◆ EXERCISE DIRECTIONS
Wherever the string "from" shows up in the data below, copy the whole line.

Recorded data
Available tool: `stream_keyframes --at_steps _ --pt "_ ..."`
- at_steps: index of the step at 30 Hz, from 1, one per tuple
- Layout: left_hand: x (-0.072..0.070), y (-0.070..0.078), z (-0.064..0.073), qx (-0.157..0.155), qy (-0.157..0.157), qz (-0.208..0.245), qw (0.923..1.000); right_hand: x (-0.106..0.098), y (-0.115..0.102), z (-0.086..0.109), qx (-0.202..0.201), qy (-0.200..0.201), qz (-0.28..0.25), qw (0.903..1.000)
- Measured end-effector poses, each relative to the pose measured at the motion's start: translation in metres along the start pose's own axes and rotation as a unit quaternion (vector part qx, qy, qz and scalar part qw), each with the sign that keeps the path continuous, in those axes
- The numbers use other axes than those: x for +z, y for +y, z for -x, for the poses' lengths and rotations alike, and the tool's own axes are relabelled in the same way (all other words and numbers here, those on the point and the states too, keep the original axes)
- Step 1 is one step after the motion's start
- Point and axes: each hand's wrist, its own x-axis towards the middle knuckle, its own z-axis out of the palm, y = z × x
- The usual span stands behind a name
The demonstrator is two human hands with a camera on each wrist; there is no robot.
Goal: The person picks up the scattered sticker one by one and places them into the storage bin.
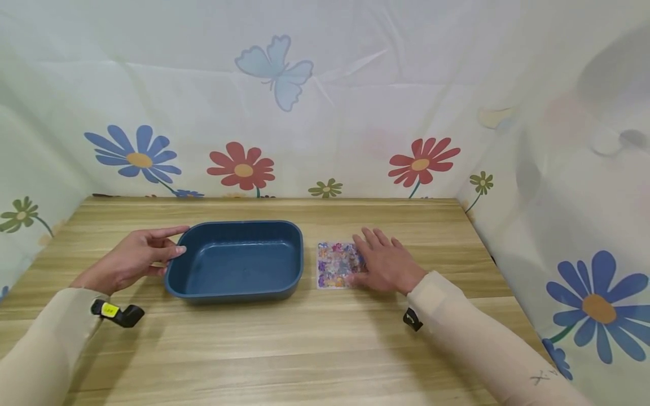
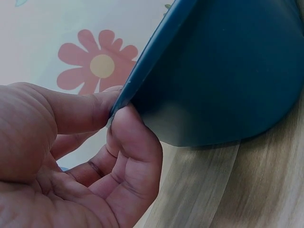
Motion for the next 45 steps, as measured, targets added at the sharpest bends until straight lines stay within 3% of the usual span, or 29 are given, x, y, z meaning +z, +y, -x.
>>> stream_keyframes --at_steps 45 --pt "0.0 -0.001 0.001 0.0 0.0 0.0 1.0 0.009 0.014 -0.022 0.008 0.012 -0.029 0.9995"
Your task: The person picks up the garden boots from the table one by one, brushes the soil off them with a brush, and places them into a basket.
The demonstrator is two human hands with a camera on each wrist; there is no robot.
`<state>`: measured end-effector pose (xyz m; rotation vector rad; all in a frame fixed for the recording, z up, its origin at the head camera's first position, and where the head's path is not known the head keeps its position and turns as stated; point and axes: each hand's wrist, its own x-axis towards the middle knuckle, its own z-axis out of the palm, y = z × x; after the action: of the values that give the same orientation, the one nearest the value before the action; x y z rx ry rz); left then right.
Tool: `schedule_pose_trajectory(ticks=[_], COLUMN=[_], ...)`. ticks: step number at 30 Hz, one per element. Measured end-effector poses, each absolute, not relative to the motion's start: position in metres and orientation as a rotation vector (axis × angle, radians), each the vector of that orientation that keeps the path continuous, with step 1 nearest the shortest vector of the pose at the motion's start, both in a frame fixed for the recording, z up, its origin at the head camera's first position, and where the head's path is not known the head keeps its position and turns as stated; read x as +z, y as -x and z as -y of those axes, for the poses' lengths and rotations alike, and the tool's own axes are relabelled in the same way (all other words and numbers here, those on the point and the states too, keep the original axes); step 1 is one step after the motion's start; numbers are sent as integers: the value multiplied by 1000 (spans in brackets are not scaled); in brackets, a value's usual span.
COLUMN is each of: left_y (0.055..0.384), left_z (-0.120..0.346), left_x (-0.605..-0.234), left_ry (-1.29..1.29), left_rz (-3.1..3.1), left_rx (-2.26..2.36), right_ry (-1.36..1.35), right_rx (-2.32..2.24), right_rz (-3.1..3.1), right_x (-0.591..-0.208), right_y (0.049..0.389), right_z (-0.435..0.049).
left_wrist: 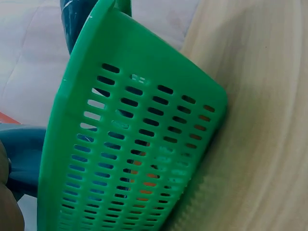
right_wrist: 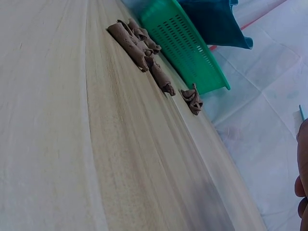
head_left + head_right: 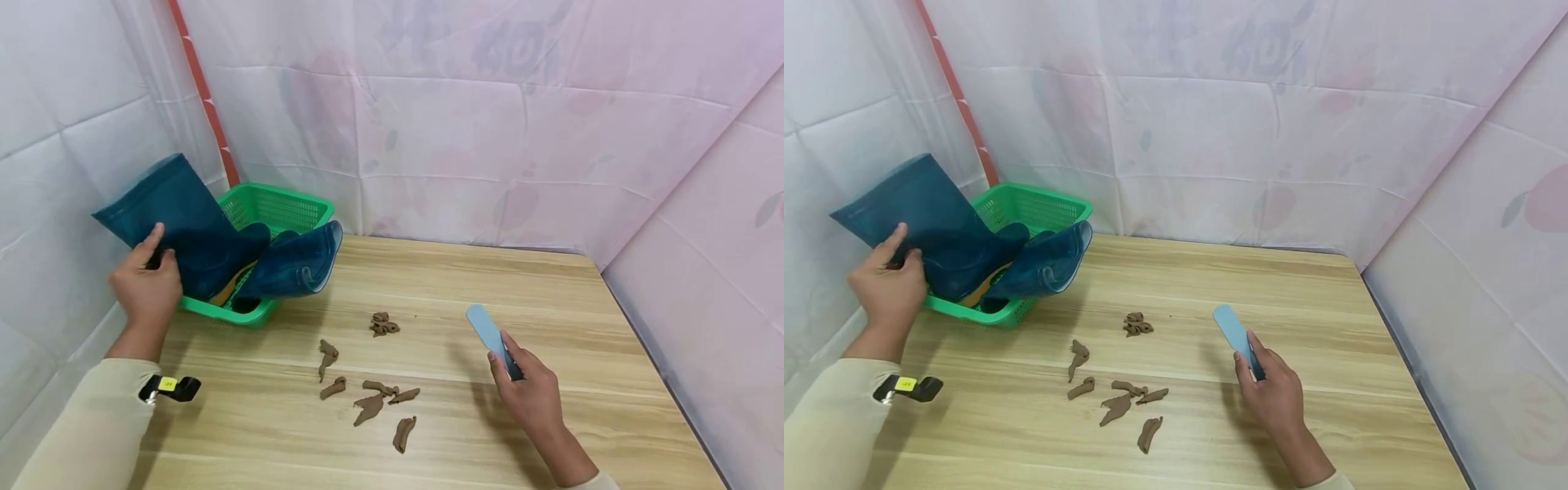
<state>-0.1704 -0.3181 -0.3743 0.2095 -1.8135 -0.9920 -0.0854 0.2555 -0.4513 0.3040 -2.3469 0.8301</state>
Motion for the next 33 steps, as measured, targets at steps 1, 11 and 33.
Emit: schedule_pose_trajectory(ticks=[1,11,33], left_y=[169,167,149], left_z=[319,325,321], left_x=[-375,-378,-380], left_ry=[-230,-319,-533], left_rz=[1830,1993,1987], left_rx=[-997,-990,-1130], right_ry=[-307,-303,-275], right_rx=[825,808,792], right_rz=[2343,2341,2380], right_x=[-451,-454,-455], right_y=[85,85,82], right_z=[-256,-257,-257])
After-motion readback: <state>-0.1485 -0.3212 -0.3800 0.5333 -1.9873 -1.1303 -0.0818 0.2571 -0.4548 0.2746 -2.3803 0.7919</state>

◆ OUTPUT OF THE EXERCISE
- at_steps: index of the step at 30 Hz, from 1, one per tuple
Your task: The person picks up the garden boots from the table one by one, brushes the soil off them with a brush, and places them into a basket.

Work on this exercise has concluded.